Instructions to follow: Check each line of the entries below for the word "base", and copy out the ones that have it.

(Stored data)
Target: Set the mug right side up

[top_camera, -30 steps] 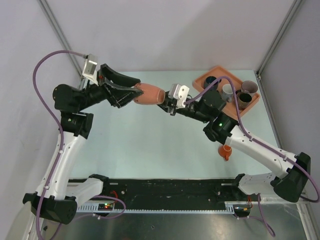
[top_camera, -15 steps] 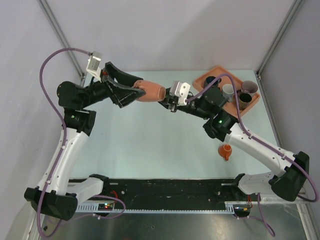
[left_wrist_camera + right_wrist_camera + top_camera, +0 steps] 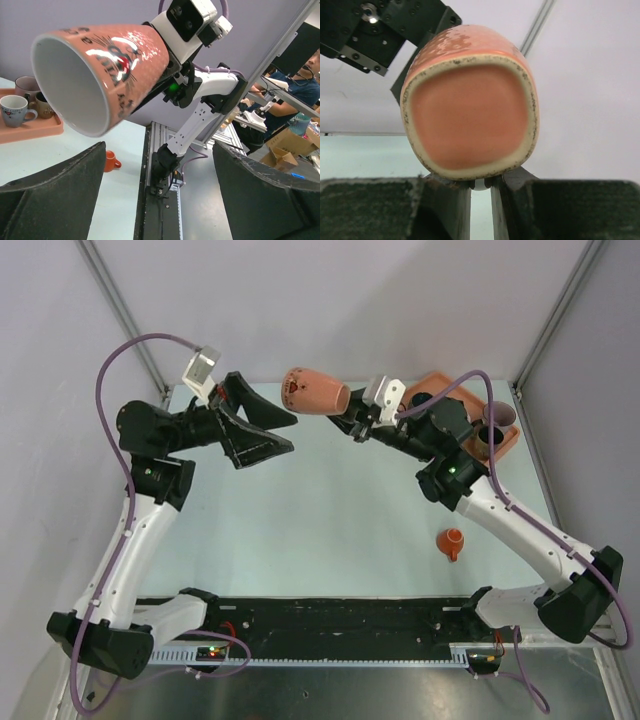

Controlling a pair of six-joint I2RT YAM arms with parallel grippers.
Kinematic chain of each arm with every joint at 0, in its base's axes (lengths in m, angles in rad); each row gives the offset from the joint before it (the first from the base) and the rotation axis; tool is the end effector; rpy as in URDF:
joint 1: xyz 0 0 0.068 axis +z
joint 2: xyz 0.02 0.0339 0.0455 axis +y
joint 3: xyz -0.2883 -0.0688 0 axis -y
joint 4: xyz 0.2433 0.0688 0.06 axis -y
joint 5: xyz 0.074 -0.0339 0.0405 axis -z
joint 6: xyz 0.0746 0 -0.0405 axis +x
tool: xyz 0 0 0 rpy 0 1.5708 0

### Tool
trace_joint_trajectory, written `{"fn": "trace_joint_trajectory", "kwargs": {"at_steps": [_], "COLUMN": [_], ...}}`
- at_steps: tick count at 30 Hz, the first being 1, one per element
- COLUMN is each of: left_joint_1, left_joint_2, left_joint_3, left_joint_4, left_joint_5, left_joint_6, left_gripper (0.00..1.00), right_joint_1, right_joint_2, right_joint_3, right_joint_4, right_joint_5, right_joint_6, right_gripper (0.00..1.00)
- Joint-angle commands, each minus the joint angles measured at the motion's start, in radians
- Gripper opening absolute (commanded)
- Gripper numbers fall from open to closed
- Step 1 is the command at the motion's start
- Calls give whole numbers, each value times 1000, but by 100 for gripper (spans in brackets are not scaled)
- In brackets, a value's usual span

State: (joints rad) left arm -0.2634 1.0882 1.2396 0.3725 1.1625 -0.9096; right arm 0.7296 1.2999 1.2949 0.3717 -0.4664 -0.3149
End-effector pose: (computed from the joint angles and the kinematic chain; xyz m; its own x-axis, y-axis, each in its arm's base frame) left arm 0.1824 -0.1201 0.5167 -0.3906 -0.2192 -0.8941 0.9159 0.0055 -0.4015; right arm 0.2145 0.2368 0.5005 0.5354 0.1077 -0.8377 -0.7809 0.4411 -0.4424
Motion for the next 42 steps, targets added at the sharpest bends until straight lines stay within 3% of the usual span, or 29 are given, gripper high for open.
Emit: {"fn": "trace_joint_trajectory", "kwargs": {"at_steps": [1,9,27,29,32,33,35,38,42], "left_joint_1": [1,129,-21,-37,-40,-41,-39,-14,30], "left_joint_2": [-8,-27,32,45,52,50,49,52,42], "left_joint_3": [55,63,92,78,52,47,41,19,-35], "left_joint_4": [25,30,29,28,29,29,31,28,10], "left_joint_5": [38,119,9,1,-5,-4,2,35,117], "left_joint_6": [1,158,94,69,57,61,65,85,178], "left_gripper": [90,87,75,61,16,8,2,0,0], "right_joint_1": [8,-80,42,42,42,41,42,36,-5], "right_joint_2": [-7,-66,56,74,80,79,75,45,-18], "right_joint_3": [68,69,73,72,73,72,72,35,-49], "right_joint_4": [31,-147,-23,-2,3,-12,-81,-195,-292], "right_joint_5": [-77,-176,-126,-117,-108,-112,-116,-108,-95], "right_joint_6": [0,25,69,76,61,45,4,-61,-109], "right_gripper": [0,0,0,0,0,0,10,49,79]}}
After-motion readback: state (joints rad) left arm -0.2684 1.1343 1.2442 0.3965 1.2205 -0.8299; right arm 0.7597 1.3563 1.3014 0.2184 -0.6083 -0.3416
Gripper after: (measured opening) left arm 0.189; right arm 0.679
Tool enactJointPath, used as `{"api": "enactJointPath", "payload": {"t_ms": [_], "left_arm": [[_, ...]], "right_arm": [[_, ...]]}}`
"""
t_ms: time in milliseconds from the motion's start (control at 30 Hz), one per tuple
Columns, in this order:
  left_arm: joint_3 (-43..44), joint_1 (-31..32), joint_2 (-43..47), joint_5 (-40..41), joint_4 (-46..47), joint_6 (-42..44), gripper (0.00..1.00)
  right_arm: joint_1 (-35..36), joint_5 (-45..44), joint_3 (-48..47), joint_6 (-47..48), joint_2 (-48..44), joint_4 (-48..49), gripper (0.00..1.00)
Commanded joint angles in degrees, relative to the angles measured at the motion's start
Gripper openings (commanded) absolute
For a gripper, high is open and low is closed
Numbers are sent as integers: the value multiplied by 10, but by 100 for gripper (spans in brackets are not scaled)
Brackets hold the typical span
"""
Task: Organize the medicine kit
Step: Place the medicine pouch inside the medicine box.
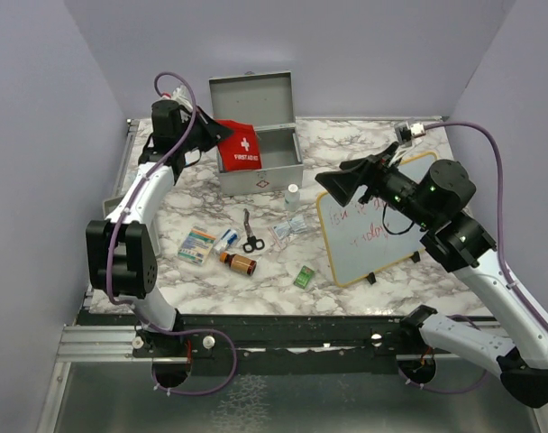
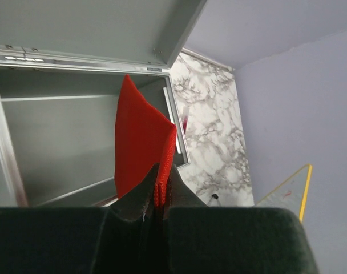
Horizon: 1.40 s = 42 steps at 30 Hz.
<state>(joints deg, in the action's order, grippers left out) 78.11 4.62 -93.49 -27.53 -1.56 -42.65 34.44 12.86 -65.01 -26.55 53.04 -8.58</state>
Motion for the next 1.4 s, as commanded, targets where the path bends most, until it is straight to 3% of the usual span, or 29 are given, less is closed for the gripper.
{"api": "enactJointPath", "payload": {"t_ms": [0,267,667,867,1100,1367], "left_arm": [[11,4,-31,-63,91,-78,0],[10,16,-103,-71,144,-104,0],[75,70,-211,-11,146,-84,0],[119,73,-249,37,70,-7,14],[228,74,-288,111,-83,123,40],[276,74,-265,163,-141,195,50]], "right_arm": [[1,-16,-29,-8,11,-32,100],[1,-20,-37,-11,16,-35,100],[1,-50,-37,-11,43,-52,99],[1,-59,-46,-7,57,-55,99],[1,-67,-57,3,66,-57,99],[1,-74,-54,5,75,-50,99]]}}
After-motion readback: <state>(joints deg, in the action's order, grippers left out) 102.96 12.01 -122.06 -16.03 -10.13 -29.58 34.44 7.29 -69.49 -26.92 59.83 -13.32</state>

Response:
Kinematic chain of each arm with every joint at 0, in its base's axes (lengths in m, angles in rad); each row gives the offset from the joint before it (the first from the base) and the rotation axis; tool is the end effector; rpy as in URDF:
End-effector pose: (computed from the joint angles and the kinematic chain; xyz m; its own x-axis, y-axis, each in its arm's base frame) left arm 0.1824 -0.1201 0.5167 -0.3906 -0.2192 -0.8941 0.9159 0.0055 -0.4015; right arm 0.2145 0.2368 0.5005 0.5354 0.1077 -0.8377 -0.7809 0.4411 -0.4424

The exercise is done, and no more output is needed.